##### Data records #####

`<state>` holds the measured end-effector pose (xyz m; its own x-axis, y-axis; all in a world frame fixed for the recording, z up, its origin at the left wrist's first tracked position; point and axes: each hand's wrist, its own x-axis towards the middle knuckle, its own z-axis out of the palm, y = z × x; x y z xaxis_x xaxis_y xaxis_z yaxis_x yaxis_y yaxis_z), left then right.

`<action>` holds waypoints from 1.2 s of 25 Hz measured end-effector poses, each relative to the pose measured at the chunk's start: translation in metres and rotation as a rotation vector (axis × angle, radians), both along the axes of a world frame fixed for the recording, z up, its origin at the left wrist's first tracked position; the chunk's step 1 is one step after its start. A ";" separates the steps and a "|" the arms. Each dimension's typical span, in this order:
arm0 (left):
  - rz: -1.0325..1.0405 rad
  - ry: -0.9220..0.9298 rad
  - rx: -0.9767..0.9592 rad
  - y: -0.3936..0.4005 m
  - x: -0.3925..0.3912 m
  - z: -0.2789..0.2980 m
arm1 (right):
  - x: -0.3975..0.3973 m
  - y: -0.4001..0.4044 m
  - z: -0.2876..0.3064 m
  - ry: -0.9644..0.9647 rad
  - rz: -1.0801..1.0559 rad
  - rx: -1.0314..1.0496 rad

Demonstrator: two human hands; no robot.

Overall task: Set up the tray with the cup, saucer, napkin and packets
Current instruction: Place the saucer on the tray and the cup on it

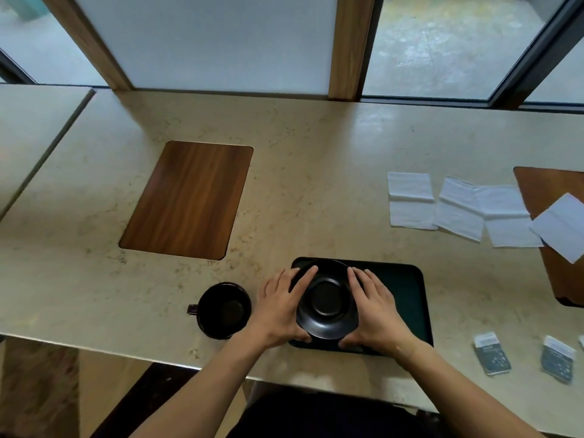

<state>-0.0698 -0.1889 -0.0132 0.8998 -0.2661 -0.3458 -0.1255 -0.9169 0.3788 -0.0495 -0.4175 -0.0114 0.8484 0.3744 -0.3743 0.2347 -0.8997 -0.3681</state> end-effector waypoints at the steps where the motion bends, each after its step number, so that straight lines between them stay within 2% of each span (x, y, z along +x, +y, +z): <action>1: 0.007 0.006 0.005 0.000 -0.002 -0.001 | -0.001 0.000 -0.001 0.001 0.000 0.002; 30: 0.066 0.058 0.035 0.004 -0.001 -0.006 | 0.002 0.008 -0.006 0.029 -0.023 0.000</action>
<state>-0.0703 -0.1850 -0.0195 0.8931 -0.1939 -0.4059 -0.0437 -0.9354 0.3509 -0.0474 -0.4100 -0.0173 0.8454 0.3550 -0.3990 0.2033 -0.9048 -0.3742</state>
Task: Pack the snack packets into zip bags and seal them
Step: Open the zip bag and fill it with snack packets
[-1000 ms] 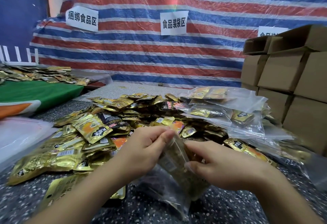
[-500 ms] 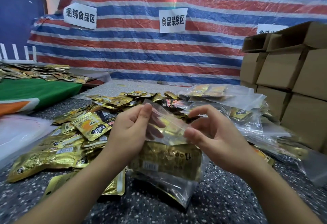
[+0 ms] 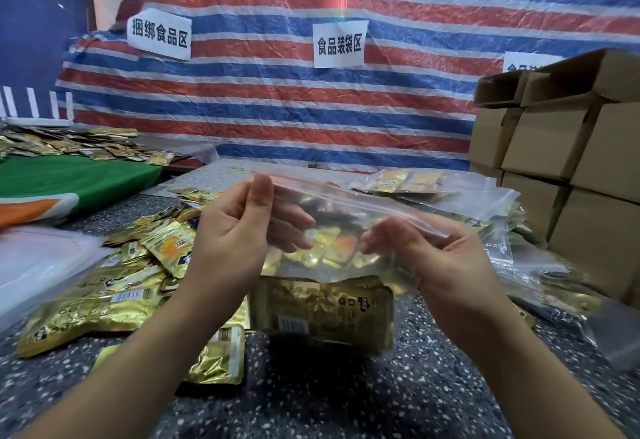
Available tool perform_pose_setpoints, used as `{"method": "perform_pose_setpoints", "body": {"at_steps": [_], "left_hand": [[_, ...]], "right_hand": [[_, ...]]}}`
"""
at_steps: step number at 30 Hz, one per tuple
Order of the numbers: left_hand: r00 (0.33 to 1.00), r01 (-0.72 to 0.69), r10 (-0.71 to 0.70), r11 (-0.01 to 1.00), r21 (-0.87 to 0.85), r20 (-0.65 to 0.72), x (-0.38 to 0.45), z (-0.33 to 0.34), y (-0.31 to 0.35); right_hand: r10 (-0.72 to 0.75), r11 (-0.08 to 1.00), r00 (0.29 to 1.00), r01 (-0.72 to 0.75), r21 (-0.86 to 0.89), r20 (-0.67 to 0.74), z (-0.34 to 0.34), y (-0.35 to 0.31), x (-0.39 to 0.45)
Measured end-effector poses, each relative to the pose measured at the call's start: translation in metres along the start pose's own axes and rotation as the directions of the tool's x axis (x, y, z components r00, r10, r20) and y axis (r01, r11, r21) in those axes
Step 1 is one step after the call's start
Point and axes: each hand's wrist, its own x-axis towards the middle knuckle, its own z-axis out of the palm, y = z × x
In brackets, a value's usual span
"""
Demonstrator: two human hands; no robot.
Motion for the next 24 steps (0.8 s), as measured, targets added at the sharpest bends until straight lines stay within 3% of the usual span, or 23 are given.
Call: {"method": "perform_pose_setpoints", "body": {"at_steps": [4, 7, 13, 16, 20, 24], "left_hand": [[0.998, 0.034, -0.031, 0.997, -0.067, 0.055, 0.001, 0.002, 0.004], [0.984, 0.148, -0.139, 0.985, -0.086, 0.108, 0.002, 0.003, 0.001], [0.878, 0.423, -0.409, 0.906, -0.002, 0.249, -0.001, 0.007, -0.019], [0.860, 0.465, -0.464, 0.884, 0.048, 0.211, -0.006, 0.009, -0.029], [0.847, 0.482, -0.500, 0.866, 0.135, 0.181, -0.011, 0.009, -0.039], [0.846, 0.494, -0.508, 0.861, 0.124, 0.163, -0.010, 0.008, -0.043]], "right_hand": [[0.052, 0.987, 0.998, -0.044, 0.154, -0.047, 0.004, -0.004, 0.000], [0.163, 0.952, 0.983, -0.135, 0.274, -0.082, 0.006, -0.004, 0.004], [0.533, 0.758, 0.846, -0.462, 0.461, -0.028, -0.005, -0.003, 0.012], [0.556, 0.799, 0.831, -0.534, 0.275, -0.002, -0.016, 0.002, 0.012], [0.487, 0.872, 0.870, -0.490, -0.019, -0.080, -0.022, 0.014, 0.010], [0.525, 0.848, 0.846, -0.529, -0.036, -0.092, -0.027, 0.023, 0.011]]}}
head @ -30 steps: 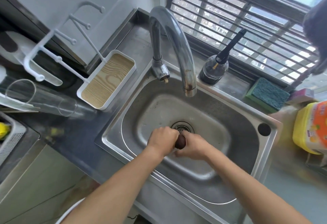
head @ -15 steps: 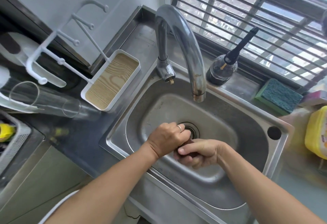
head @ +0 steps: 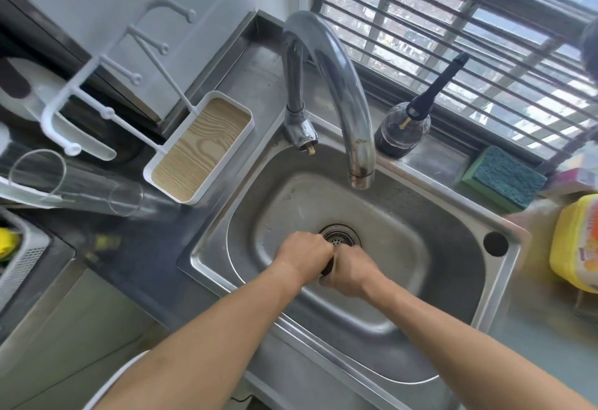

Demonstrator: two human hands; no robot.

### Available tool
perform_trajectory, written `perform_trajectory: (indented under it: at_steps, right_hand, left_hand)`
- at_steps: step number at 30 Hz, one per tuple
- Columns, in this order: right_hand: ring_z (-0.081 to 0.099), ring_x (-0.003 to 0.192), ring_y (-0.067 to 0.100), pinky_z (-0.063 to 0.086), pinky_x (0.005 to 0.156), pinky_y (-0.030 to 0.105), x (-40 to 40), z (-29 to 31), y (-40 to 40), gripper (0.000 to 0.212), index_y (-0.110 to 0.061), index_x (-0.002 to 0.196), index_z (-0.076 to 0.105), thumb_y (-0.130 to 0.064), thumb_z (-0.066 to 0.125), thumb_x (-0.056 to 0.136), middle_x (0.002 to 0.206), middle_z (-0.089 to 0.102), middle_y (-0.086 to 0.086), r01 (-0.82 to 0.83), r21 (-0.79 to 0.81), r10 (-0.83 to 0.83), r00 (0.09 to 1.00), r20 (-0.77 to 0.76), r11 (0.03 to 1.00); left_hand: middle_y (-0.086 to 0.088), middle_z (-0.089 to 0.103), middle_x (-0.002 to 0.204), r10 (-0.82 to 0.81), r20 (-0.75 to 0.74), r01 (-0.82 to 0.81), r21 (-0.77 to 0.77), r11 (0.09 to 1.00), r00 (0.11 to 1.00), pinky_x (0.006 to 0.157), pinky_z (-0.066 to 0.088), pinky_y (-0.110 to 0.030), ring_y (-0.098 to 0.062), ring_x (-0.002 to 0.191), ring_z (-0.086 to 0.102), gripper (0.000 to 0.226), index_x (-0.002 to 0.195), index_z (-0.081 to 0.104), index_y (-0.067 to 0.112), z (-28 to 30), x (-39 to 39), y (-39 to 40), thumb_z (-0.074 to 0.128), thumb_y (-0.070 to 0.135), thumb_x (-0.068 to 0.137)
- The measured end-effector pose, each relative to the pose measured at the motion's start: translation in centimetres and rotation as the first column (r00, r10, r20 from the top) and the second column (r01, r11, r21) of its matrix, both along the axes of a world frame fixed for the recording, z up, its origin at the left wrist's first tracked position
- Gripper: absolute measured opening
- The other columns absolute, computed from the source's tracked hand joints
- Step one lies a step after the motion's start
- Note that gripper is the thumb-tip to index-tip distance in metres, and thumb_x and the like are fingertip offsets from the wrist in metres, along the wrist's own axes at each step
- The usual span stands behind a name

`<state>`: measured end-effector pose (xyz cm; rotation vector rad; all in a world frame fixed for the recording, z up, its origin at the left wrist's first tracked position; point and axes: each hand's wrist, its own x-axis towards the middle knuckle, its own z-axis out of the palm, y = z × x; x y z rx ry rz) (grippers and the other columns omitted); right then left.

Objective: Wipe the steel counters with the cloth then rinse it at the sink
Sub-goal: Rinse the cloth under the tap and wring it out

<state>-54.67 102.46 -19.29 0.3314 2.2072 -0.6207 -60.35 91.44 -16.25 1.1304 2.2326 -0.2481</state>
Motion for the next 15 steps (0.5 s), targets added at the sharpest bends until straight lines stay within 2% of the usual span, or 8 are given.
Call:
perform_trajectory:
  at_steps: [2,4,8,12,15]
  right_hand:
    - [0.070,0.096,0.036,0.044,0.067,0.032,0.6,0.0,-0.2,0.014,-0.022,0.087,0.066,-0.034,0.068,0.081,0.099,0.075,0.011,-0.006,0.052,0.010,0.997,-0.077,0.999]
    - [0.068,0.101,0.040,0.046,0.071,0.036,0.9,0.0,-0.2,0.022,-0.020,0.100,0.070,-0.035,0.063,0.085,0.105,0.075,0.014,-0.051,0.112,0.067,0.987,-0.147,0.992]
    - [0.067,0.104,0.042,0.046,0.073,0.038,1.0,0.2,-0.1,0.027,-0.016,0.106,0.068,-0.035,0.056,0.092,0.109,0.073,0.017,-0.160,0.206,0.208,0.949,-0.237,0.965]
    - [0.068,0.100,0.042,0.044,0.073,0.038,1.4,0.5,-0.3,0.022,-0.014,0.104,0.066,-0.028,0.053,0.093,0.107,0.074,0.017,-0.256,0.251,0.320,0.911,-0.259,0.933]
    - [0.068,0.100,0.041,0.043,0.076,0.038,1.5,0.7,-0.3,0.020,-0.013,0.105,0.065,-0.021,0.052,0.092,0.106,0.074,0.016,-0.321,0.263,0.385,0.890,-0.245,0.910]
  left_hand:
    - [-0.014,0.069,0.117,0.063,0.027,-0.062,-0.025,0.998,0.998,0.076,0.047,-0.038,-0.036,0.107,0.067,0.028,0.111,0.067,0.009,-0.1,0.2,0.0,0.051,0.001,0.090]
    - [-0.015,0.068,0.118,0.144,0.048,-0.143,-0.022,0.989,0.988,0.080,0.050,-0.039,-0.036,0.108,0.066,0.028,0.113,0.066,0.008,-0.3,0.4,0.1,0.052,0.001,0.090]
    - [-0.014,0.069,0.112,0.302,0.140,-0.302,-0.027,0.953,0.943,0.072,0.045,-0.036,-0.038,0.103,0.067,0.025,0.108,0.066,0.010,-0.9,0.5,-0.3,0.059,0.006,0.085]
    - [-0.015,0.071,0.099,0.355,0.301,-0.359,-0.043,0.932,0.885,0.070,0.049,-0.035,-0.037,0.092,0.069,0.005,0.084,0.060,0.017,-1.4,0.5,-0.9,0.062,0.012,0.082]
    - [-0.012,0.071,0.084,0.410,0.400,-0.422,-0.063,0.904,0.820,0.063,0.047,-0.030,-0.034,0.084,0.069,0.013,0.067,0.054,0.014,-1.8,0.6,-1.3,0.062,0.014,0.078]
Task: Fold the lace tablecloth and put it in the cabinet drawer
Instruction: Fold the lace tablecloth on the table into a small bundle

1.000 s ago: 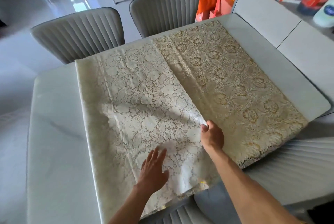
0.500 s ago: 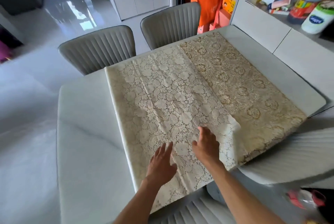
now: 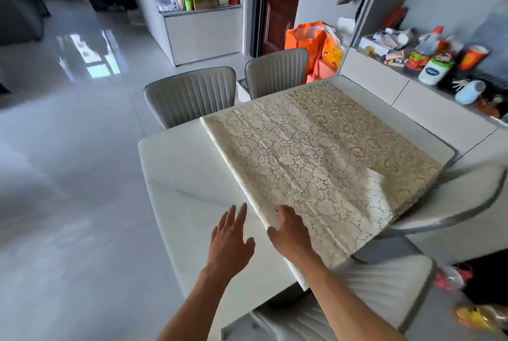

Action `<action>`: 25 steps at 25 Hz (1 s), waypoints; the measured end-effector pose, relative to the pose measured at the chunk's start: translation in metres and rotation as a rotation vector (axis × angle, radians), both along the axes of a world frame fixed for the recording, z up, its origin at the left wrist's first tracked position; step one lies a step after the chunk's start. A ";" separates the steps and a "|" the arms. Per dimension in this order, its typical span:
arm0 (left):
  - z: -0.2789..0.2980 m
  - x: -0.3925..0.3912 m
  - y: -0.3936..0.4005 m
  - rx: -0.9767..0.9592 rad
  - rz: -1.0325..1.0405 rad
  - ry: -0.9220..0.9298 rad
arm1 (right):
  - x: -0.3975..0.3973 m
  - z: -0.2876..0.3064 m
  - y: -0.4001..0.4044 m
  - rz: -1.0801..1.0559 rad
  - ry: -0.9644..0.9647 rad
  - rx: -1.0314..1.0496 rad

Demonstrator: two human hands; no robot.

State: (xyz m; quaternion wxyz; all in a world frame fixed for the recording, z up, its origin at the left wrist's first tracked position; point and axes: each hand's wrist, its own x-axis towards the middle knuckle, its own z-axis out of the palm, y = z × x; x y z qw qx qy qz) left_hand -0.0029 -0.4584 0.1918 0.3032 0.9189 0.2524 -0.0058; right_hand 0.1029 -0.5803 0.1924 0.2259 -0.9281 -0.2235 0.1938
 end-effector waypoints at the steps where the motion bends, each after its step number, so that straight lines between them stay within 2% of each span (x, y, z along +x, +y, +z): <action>1: 0.008 -0.018 0.018 0.010 0.000 -0.021 | -0.019 0.011 0.018 -0.009 -0.011 0.030; 5: 0.034 -0.058 0.076 -0.018 0.025 -0.085 | -0.063 0.040 0.067 -0.029 -0.059 0.086; 10: 0.043 -0.054 0.127 -0.035 -0.035 -0.091 | -0.063 0.041 0.115 -0.136 -0.022 0.101; 16: 0.041 -0.001 0.217 0.117 -0.182 0.029 | -0.015 0.019 0.193 -0.269 0.047 0.194; 21: 0.069 0.062 0.314 0.200 -0.259 0.051 | 0.035 0.039 0.273 -0.379 0.041 0.209; 25: 0.086 0.118 0.381 0.249 -0.371 -0.035 | 0.072 0.054 0.346 -0.440 -0.009 0.245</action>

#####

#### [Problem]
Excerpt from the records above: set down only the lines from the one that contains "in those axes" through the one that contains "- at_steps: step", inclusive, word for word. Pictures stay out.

#### [Response to the exercise]
Measured end-effector poses, each relative to the pose measured at the call's start: translation in metres along the start pose's own axes and rotation as the directions of the tool's x axis (x, y, z components r00, r10, r20) and y axis (r01, r11, r21) in those axes
Step 1 is one step after the call's start
Point and axes: each hand's wrist, its own x-axis towards the middle knuckle, its own z-axis out of the palm, y = z × x
In brackets, a value's usual span
"""
Demonstrator: two human hands; no robot.
Motion for the next 24 steps (0.8 s), as measured, targets added at the sharpest bends until straight lines stay within 3% of the usual span, or 23 are given.
Call: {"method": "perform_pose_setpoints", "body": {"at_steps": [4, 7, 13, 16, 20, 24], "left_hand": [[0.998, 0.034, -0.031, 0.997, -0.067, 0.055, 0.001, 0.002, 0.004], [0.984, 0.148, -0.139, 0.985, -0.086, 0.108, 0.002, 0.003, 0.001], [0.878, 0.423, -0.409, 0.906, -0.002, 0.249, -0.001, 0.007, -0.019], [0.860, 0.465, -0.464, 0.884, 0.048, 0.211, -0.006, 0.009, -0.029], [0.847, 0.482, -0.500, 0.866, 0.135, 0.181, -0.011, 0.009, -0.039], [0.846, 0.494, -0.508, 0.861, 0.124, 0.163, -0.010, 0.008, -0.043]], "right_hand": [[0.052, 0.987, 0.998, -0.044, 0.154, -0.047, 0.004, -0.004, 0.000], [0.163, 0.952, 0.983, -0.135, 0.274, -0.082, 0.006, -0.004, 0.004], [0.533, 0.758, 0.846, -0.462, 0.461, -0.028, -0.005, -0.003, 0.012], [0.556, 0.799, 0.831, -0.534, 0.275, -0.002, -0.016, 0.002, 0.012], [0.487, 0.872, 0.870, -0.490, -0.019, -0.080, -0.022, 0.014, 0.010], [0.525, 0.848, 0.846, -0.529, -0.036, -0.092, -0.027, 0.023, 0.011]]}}
head @ -30 steps: 
head @ -15 steps: 
head @ +0 steps: 

Demonstrator: two human hands; no robot.

### Available tool
perform_trajectory, written `perform_trajectory: (indented under it: at_steps, right_hand, left_hand)`
- at_steps: step number at 30 Hz, one per tuple

The exercise requires no further output.